== Exercise brief ==
Would you please output, word for word, the span of the listing below that opens on the line containing "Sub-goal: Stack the" and closes on the line containing "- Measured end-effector"? Include both ends and nothing more.

--- Given information Enclosed Below ---

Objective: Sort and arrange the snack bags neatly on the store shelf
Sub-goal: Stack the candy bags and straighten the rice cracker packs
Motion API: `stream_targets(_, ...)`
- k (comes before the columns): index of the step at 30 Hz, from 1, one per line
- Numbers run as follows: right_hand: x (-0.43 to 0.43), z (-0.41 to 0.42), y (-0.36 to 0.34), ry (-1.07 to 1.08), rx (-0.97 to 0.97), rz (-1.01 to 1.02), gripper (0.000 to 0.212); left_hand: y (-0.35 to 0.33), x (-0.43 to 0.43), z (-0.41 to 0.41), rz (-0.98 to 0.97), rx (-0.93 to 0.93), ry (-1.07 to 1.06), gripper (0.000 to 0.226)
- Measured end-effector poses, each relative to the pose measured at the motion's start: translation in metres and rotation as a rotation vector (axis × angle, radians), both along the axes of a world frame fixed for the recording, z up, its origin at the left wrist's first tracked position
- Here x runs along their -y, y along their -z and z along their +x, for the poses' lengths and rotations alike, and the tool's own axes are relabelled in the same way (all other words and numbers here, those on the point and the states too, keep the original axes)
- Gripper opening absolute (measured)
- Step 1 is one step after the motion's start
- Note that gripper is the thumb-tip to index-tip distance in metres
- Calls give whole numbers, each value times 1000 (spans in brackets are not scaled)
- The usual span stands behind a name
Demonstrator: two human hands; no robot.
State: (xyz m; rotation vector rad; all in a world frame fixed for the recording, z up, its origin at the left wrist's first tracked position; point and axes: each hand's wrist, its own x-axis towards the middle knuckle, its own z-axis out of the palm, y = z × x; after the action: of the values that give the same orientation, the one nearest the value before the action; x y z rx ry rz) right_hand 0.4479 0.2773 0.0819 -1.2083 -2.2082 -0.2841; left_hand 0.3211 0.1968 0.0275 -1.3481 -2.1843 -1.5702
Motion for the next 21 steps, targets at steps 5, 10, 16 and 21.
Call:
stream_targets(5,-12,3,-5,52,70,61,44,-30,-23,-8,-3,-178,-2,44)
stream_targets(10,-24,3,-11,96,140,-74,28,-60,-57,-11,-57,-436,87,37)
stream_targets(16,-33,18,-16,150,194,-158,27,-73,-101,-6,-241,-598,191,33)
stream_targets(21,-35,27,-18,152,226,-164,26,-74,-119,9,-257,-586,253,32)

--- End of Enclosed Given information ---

== The answer ==
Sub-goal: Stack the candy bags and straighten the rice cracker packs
Motion API: `stream_targets(_, ...)`
- k (comes before the columns): index of the step at 30 Hz, from 1, one per line
- Numbers run as follows: right_hand: x (-0.43 to 0.43), z (-0.41 to 0.42), y (-0.36 to 0.34), ry (-1.07 to 1.08), rx (-0.97 to 0.97), rz (-1.01 to 1.02), gripper (0.000 to 0.212); left_hand: y (-0.35 to 0.33), x (-0.43 to 0.43), z (-0.41 to 0.41), rz (-0.98 to 0.97), rx (-0.93 to 0.93), ry (-1.07 to 1.06), gripper (0.000 to 0.226)
- Measured end-effector poses, each relative to the pose measured at the motion's start: translation in metres and rotation as a rotation vector (axis × angle, radians), both along the axes of a world frame fixed for the recording, z up, its origin at the left wrist's first tracked position

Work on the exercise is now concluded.